**The problem:** Leave out the lines before the one with "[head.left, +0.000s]"; output that line and all remaining lines of the records exactly.

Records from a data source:
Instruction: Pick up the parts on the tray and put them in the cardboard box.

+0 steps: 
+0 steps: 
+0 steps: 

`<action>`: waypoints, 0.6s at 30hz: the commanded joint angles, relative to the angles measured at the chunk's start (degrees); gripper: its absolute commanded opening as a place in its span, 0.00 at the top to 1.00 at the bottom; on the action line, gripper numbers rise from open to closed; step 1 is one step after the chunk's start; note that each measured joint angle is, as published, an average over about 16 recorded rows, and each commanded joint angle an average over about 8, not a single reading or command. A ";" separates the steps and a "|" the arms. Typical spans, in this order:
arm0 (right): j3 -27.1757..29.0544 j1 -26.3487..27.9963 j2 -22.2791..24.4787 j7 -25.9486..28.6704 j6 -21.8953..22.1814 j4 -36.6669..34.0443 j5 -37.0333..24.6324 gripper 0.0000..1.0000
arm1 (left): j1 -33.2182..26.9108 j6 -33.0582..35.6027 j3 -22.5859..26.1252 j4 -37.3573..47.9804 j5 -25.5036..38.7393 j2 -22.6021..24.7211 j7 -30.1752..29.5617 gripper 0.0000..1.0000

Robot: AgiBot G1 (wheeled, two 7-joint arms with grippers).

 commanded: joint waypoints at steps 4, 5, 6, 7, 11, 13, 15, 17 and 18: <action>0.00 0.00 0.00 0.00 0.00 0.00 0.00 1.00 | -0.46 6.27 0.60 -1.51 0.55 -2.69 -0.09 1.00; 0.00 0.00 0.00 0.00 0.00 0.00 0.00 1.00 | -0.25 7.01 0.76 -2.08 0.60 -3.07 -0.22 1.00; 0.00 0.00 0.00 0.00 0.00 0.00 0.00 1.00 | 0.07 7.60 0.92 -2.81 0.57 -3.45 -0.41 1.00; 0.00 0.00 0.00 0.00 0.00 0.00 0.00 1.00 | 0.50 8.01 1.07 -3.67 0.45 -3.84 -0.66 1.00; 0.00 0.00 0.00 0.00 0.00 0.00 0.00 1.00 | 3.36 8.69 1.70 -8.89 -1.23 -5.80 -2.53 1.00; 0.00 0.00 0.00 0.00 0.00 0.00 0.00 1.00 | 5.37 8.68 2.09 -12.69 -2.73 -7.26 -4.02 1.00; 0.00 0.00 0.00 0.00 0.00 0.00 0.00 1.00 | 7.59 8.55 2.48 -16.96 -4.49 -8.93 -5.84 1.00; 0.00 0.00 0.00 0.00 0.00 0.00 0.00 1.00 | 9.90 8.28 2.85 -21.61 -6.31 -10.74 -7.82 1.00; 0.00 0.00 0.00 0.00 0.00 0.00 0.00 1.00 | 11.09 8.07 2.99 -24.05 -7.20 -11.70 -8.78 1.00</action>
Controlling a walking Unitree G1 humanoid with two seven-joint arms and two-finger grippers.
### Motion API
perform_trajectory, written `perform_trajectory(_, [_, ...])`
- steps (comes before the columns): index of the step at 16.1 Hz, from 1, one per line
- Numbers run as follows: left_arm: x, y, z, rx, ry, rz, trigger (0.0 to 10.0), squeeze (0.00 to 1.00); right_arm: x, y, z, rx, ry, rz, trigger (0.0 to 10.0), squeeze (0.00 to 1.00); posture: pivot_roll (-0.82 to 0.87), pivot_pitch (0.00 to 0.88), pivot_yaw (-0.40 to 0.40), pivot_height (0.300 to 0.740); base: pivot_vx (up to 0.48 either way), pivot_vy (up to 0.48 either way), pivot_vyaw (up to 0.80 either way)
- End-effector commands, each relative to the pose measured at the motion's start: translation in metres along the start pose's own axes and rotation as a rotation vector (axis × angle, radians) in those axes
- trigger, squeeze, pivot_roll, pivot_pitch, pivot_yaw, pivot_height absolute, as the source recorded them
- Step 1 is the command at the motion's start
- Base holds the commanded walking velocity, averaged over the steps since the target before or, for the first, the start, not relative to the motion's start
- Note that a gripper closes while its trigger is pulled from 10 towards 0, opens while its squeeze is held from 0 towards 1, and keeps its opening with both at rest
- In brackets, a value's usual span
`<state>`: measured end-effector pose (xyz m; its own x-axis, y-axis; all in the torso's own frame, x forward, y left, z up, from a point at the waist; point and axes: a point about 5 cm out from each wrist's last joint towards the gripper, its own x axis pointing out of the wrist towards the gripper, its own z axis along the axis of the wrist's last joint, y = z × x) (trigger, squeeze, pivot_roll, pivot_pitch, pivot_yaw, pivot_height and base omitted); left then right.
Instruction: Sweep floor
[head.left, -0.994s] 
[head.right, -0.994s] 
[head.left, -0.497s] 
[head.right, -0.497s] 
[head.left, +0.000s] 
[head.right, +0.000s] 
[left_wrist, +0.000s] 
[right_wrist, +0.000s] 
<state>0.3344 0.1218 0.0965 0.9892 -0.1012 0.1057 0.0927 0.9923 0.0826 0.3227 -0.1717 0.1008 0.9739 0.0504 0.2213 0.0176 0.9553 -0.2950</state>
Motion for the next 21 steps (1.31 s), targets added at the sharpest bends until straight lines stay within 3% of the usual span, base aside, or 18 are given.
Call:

**Output for this exercise:**
[head.left, +0.000s] 
[head.right, +0.000s] 
[left_wrist, +0.000s] 
[right_wrist, +0.000s] 
<state>0.3344 0.1218 0.0965 0.9892 -0.1012 0.1057 0.0927 0.9923 0.0826 0.3227 -0.1717 0.1008 0.9739 0.0504 0.2213 0.0176 0.9553 -0.2950</state>
Motion for the next 21 steps (1.31 s), targets added at the sharpest bends until straight lines stay within 3% of the usual span, base aside, or 18 are given.
Call:

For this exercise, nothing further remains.